= PROBLEM TO WORK ON =
Where does "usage" appear in the data? Return each line that holds it.
GIVEN INFORMATION Start Marker
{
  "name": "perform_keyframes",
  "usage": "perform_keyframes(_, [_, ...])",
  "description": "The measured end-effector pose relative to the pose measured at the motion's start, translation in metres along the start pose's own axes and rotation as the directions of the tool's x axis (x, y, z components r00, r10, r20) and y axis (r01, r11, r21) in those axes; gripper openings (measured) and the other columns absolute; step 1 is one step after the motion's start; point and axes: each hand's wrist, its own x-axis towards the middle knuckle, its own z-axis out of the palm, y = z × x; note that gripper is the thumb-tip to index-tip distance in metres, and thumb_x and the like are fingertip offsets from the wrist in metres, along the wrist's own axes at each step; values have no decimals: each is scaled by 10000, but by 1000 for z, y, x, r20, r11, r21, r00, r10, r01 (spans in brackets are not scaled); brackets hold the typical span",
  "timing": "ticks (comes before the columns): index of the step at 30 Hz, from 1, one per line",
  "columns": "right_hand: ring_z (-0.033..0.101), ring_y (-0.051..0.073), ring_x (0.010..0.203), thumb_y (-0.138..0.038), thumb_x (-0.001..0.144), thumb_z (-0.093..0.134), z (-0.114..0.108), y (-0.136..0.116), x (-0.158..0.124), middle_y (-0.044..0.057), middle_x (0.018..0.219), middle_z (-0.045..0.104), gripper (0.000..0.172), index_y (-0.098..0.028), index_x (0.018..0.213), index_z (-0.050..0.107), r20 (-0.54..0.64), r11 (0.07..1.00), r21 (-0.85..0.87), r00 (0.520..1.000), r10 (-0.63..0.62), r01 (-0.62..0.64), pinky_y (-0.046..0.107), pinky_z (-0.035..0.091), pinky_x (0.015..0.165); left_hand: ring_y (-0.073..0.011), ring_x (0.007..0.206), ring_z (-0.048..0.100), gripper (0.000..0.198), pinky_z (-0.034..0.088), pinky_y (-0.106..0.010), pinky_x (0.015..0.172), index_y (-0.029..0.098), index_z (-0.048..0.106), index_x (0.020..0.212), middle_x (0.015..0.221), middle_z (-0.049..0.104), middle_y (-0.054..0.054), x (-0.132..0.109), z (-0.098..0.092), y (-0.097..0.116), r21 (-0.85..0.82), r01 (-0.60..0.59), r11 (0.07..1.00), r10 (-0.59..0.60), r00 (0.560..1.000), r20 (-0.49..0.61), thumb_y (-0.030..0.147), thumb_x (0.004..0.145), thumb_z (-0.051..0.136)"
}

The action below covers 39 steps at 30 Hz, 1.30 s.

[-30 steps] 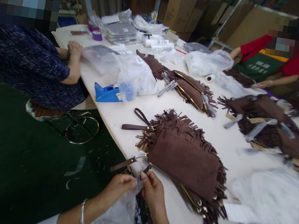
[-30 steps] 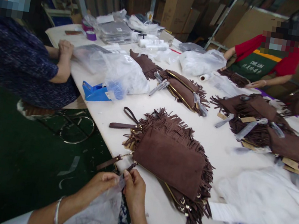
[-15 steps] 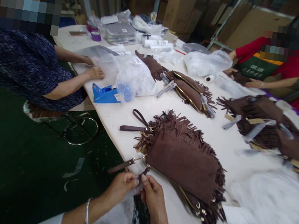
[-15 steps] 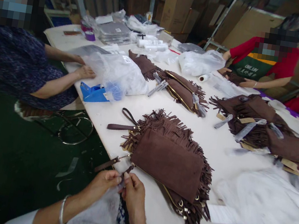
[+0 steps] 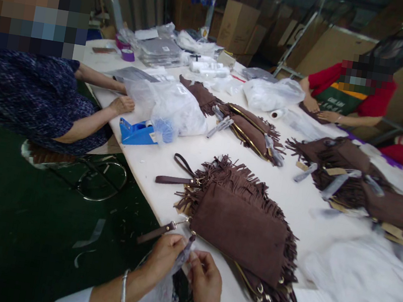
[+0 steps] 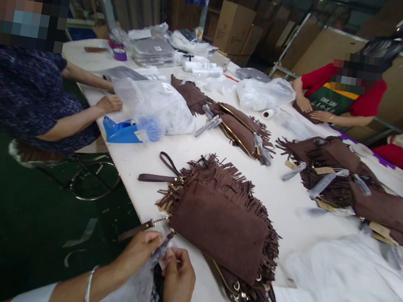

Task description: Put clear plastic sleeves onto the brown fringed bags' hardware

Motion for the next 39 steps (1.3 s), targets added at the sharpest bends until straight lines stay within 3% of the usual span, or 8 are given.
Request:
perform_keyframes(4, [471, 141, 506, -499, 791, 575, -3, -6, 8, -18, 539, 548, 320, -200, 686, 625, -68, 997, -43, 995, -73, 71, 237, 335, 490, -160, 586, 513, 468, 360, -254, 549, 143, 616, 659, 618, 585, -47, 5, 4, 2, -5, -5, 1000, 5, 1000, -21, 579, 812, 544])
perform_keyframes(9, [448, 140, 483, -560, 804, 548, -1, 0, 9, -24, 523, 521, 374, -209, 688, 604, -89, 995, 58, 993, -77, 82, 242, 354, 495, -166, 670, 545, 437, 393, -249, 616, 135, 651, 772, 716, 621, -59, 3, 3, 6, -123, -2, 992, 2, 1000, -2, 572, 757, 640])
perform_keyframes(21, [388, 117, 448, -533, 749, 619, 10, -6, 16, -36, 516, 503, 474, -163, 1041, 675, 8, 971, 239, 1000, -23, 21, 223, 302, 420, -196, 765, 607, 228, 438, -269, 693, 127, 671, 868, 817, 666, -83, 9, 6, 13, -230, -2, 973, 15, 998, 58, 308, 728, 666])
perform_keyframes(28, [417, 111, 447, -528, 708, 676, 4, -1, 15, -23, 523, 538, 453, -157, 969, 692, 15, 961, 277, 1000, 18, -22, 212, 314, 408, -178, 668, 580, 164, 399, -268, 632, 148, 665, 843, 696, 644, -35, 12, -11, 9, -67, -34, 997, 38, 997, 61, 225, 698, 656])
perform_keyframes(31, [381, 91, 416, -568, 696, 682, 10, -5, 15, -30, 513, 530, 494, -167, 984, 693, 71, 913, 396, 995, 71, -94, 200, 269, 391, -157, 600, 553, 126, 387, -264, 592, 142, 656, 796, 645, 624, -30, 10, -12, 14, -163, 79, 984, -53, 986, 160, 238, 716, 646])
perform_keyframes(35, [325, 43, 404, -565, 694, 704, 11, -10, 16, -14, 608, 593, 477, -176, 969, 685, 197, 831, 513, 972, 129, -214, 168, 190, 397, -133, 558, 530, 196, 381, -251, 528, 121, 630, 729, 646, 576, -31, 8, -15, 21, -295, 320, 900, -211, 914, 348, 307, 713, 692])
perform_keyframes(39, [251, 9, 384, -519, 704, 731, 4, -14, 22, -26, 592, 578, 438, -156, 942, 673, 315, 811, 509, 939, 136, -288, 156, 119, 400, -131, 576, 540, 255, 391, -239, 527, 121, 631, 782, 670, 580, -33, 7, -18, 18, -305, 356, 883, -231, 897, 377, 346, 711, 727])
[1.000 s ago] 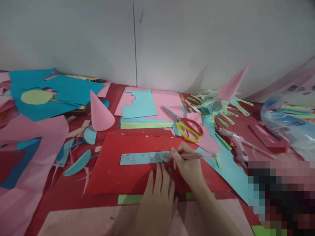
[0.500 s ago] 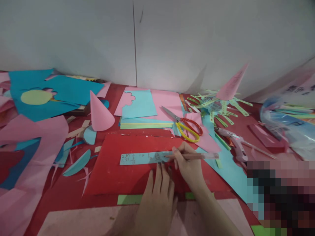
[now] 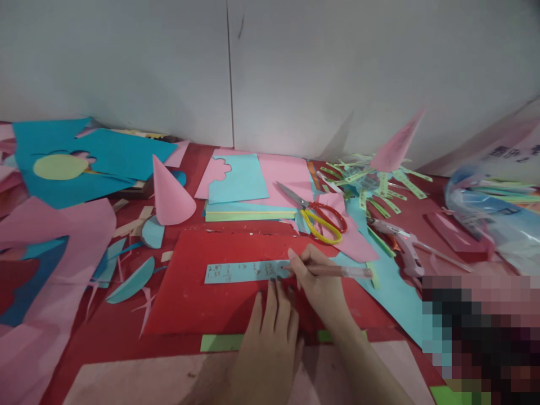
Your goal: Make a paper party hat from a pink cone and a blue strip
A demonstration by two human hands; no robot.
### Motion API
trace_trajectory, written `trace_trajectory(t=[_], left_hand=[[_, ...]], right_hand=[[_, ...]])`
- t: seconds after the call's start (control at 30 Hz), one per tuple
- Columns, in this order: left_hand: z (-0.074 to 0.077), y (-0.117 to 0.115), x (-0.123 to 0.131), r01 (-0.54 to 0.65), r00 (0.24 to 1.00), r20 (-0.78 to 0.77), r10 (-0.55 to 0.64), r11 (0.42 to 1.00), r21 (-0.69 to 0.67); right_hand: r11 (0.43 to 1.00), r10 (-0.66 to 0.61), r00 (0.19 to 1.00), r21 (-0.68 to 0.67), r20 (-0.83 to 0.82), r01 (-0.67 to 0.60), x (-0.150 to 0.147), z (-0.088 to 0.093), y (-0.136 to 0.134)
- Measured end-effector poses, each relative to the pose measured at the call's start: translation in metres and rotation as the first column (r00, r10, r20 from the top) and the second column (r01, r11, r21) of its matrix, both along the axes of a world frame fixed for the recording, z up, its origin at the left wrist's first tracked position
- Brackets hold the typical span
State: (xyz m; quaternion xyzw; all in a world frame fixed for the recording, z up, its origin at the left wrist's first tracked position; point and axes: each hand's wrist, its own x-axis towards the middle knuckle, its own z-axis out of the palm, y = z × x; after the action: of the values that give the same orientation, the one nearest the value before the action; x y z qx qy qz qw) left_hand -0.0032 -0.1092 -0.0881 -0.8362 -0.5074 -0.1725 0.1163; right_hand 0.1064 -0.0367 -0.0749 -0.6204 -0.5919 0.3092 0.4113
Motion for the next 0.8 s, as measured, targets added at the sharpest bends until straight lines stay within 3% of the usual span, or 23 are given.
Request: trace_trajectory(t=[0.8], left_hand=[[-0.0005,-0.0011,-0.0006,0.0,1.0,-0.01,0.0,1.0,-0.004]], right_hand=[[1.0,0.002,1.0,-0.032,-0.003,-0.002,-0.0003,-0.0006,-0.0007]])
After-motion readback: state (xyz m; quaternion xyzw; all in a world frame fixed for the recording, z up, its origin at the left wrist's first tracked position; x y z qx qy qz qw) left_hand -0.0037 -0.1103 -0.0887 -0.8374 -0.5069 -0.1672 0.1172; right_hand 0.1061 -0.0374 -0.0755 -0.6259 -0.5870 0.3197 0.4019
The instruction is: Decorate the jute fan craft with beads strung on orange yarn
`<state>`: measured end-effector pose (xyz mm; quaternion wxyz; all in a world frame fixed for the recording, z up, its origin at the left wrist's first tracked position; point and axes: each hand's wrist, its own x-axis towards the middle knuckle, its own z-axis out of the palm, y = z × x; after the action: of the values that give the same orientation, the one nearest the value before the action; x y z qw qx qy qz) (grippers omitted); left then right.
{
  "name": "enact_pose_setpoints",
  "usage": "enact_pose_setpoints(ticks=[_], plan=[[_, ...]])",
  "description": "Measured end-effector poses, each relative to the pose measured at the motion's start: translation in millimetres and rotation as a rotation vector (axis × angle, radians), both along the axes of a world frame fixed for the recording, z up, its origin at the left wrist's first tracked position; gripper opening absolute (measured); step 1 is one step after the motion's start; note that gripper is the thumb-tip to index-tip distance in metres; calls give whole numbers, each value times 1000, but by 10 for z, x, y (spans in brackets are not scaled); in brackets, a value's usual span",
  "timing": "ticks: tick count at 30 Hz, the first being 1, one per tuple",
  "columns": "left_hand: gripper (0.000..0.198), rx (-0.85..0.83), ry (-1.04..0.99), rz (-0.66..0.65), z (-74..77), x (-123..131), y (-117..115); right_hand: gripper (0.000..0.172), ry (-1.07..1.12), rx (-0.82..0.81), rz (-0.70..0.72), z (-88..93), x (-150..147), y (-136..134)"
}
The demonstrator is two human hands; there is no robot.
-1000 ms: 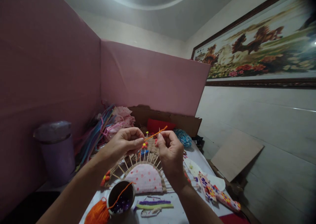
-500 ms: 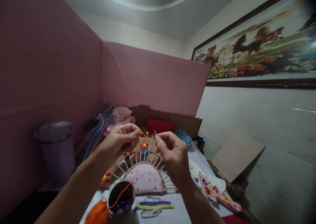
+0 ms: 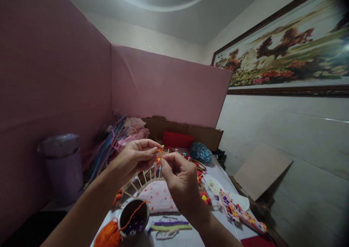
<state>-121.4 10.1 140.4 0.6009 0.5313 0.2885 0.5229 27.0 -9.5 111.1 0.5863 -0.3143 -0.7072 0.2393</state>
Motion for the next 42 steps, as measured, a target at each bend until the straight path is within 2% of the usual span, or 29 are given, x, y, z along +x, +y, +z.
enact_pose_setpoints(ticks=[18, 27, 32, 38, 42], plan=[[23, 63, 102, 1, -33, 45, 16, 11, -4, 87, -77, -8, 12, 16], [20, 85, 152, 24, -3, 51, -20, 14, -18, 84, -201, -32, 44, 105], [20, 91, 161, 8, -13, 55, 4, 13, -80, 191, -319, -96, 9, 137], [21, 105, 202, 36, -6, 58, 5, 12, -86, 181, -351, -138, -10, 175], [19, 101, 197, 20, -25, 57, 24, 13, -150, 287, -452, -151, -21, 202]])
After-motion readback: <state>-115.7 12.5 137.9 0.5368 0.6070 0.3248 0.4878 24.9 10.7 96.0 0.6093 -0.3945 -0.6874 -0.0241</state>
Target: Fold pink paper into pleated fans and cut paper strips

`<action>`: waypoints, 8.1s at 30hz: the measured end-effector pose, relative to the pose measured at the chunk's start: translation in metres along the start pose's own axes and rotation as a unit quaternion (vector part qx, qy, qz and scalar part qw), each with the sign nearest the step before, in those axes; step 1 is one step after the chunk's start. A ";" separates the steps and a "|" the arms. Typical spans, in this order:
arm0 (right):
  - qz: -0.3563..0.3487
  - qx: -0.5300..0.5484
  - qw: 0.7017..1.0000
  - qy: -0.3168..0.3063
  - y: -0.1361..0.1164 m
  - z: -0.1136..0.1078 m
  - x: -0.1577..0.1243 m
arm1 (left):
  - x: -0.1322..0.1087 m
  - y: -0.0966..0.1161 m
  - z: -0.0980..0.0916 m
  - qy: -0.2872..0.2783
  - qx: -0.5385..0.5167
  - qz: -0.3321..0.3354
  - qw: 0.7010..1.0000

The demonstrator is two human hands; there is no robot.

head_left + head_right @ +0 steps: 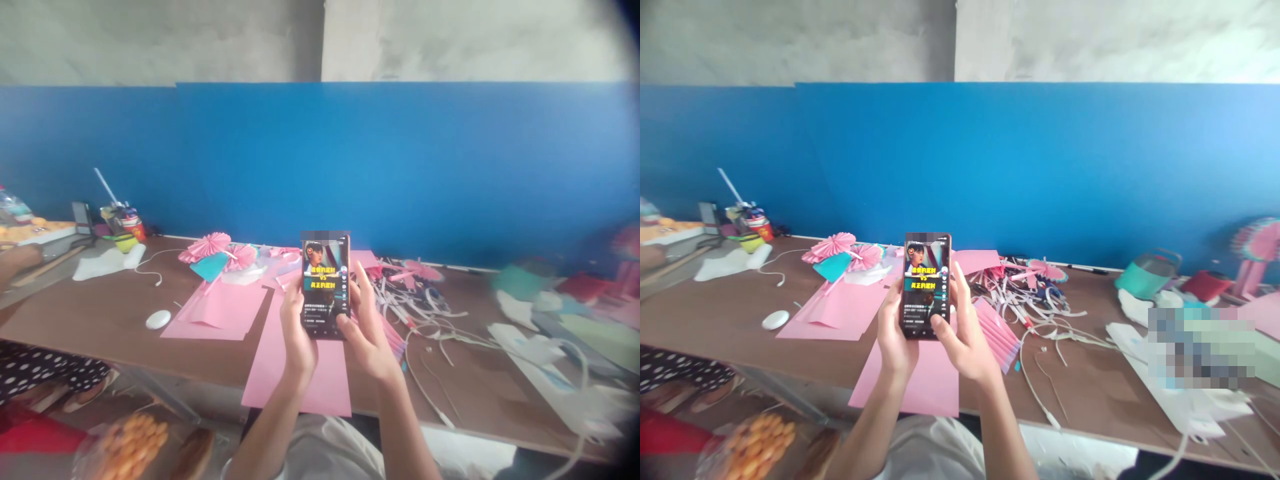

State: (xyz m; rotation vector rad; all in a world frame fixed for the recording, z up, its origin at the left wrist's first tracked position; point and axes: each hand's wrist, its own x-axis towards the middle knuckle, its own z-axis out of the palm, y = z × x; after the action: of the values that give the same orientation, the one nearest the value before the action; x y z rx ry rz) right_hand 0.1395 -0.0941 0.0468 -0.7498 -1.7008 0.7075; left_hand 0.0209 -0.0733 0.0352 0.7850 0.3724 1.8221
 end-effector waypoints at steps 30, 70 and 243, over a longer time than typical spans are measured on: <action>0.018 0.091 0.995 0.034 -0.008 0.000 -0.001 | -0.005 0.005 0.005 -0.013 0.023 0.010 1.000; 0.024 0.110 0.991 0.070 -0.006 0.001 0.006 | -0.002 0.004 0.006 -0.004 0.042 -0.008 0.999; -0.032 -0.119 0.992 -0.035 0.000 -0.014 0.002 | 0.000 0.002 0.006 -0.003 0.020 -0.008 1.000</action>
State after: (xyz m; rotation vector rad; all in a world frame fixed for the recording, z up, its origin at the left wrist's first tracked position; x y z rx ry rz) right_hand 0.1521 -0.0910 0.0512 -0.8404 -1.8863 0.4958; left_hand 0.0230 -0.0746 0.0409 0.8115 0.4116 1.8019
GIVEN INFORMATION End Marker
= PROBLEM SOLUTION =
  "usage": "perform_keyframes(_, [_, ...])",
  "usage": "enact_pose_setpoints(ticks=[_], plan=[[_, ...]])",

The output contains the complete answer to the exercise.